Depremden sonraki süreç içerisinde yıkılan konutların yerini yeni yapıların hızla alması betonlaşmanın ve çarpık kentleşmenin git gide artmasına sebep olurken birçok sivil toplum kuruluşu duruma tepki göstermeye başladı. Özellikle kurum ve kuruluşların deprem sonra Edremit’te bir anda dev beton binalar inşa etmesiyle başlayan tartışmalara partisel olarak ilk tepki ise Saadet Partisi’nden geldi. Saadet Partisi Van İl Başkanlığı yönetimi Edremit TOKİ’de bulunan Çevre ve Şehircilik İl Müdürlüğü İnşaat Sahası’nda basın mensuplarına bir açıklamada bulunarak ‘Betonlaşmaya Hayır’ dedi.

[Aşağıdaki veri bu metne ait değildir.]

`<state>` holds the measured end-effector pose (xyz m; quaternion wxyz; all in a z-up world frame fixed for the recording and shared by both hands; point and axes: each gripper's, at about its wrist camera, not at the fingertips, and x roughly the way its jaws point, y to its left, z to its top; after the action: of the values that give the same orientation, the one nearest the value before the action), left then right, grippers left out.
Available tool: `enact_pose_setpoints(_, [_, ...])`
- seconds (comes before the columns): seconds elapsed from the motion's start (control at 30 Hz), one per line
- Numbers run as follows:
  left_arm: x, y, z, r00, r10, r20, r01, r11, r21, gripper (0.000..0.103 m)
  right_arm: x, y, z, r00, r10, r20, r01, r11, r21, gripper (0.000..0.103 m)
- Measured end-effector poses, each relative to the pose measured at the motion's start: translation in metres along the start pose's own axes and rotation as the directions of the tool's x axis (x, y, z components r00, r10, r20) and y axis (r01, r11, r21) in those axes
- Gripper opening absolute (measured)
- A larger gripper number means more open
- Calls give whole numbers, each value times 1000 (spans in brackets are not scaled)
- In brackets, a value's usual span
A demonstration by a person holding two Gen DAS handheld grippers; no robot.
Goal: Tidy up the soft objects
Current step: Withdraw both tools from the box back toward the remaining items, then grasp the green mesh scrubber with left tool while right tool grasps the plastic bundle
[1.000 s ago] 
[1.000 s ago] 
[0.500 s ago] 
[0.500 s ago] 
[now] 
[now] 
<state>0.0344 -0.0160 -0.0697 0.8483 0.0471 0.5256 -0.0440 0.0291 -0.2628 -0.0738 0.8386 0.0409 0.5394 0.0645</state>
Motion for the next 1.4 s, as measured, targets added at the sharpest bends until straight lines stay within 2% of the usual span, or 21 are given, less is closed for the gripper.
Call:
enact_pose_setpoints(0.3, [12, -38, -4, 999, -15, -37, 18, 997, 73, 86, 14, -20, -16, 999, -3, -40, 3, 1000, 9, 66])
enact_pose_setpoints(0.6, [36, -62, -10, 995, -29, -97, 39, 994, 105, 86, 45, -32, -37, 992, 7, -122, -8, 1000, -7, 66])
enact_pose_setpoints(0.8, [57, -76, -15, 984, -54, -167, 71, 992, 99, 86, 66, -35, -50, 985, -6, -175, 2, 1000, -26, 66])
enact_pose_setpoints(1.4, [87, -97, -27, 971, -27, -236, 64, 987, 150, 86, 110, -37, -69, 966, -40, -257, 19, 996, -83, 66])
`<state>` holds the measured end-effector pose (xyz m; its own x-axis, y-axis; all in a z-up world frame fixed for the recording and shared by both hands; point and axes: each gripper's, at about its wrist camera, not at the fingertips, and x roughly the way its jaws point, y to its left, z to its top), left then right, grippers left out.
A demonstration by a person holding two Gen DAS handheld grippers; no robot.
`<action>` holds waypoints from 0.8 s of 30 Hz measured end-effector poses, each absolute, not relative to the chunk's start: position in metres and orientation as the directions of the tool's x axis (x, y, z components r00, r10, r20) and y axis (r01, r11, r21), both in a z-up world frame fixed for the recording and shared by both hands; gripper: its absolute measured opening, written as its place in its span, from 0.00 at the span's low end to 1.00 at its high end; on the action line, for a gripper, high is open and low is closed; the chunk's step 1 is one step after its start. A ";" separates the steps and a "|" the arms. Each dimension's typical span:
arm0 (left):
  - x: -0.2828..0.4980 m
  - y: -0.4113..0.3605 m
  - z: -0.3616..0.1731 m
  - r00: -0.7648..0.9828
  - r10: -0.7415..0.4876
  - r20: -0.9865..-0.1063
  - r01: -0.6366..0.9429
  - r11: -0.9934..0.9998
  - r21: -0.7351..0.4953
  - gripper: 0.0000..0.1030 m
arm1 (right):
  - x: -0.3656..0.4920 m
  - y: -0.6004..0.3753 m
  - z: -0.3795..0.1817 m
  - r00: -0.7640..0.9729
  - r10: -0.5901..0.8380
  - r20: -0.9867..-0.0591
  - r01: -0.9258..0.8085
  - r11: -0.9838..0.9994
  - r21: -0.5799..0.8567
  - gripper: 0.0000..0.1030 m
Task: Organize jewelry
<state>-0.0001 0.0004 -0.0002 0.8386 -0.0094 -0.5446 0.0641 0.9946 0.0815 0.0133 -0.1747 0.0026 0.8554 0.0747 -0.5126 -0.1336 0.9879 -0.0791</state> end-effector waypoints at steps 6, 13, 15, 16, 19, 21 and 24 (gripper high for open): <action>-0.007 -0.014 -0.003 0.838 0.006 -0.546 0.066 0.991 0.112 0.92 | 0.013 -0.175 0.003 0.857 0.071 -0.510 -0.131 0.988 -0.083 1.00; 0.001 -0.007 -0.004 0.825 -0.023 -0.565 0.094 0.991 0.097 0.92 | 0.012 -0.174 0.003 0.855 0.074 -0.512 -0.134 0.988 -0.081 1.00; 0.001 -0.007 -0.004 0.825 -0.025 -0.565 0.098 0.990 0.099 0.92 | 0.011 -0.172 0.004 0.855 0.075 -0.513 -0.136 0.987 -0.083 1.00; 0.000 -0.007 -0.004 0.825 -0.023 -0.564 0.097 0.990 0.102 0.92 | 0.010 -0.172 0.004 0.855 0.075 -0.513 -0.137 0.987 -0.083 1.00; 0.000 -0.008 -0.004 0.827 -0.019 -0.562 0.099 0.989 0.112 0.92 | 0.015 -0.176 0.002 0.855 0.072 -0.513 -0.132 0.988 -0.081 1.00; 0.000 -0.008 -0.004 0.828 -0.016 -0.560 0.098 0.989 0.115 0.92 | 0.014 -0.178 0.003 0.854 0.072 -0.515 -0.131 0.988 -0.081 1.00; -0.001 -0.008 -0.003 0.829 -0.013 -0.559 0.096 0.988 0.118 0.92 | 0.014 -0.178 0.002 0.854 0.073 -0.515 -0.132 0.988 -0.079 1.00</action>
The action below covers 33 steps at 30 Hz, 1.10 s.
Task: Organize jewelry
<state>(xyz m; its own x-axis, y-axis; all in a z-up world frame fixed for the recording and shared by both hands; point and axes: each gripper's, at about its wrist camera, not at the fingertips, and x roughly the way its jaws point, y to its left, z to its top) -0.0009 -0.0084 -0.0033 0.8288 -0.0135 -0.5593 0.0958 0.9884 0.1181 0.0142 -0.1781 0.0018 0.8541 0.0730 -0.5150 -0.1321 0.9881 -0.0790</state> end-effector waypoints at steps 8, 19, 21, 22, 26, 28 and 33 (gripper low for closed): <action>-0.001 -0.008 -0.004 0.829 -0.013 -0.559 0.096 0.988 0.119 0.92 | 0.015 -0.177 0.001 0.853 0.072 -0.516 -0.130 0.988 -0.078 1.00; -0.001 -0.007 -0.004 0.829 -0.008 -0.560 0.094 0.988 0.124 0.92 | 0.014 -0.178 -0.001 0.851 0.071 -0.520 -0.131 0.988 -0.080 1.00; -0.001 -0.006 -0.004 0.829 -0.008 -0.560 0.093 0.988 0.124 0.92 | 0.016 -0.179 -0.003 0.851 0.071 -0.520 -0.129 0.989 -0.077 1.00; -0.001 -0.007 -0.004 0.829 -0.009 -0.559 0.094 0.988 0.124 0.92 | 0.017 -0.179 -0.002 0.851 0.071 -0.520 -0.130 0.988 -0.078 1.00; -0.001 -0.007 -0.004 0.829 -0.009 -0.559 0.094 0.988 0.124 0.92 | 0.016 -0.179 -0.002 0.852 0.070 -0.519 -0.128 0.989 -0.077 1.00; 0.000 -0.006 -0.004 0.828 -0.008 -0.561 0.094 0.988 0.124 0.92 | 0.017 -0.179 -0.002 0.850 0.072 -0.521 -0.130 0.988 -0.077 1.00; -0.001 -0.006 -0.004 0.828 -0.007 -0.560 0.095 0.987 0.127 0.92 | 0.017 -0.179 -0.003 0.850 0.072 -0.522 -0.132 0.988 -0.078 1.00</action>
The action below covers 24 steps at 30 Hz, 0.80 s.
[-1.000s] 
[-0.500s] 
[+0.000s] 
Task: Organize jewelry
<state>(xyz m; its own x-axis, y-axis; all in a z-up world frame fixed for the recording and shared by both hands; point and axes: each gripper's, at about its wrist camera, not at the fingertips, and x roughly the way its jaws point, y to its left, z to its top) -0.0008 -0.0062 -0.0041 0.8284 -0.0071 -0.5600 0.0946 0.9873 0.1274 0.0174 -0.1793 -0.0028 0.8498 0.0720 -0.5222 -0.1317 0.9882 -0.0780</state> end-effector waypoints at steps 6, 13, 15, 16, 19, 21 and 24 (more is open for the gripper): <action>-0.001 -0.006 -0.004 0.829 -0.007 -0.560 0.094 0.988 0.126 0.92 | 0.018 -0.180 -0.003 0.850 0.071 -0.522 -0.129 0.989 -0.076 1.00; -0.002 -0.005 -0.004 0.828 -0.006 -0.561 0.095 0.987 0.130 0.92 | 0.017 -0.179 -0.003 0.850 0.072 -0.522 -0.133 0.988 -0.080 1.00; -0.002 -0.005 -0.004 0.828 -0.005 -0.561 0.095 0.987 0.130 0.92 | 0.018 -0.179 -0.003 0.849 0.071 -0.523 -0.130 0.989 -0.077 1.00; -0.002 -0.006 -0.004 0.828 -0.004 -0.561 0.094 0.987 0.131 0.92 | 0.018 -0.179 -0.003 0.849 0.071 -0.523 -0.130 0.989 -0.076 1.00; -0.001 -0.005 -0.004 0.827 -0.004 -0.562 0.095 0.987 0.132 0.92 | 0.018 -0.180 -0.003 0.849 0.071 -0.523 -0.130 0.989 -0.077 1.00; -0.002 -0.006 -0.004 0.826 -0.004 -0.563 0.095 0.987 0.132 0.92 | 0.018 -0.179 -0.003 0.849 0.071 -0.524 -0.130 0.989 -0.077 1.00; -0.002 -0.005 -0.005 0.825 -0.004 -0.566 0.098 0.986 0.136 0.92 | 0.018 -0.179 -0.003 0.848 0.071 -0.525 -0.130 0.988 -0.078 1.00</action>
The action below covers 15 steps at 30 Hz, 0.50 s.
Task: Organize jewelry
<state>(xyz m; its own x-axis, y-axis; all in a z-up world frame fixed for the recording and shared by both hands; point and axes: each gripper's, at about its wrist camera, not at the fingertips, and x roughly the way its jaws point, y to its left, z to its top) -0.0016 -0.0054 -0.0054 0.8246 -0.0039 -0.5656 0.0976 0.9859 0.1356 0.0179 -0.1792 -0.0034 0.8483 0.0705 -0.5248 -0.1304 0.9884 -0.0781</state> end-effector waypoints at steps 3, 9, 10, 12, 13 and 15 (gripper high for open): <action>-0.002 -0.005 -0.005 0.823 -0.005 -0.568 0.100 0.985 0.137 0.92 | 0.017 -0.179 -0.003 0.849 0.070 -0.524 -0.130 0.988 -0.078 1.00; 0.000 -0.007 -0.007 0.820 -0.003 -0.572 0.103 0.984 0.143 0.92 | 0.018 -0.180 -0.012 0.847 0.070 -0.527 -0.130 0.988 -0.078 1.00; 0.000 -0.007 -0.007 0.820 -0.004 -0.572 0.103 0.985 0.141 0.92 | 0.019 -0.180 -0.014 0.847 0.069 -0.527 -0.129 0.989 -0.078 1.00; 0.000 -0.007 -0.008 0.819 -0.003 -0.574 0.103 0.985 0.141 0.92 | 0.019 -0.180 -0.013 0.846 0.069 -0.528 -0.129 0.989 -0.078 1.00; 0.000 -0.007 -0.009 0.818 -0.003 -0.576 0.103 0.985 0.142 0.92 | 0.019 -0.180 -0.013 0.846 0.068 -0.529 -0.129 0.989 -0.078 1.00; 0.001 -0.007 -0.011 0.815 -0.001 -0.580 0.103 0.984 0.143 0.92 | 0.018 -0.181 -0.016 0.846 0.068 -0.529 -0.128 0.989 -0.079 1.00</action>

Açıklamayı bir zamanların en yeşil ilçelerinden biri olduğu için Edremit TOKİ’de yaptıklarını belirten Saadet Partisi Van İl Başkanlığı üyeleri kentsel dönüşümün ilçelerden şehir merkezlerine kadar birçok noktada yeşil sahaları yok ettiğini dile getirdiler. Açıklamanın yapıldığı Çevre ve Şehircilik İl Müdürlüğü inşaat sahasında bulunan bir yetkilinin basın mensuplarından birine ‘Burada çekim yapamazsınız, adınız ve kim oluyorsunuz?’ tehditler savurması da açıklamaya gelen kitlenin tepkisini topladı. Saadet Partisi Van İl Başkanı Özay İlhan ise yaptığı açıklamalarda “Kentlerin üzerine kurulan yapılar, her gün bir yeşil alanımızı yok edip gitmektedir. Reklamları yapılan ‘çılgın proje‘ örnekleri, kaçak binaların yıkılarak yerlerine daha büyük ve gösterişli binaların yapılması kent içerisindeki betonlaşmayı daha da arttırmaktadır.” İfadelerini kullandı.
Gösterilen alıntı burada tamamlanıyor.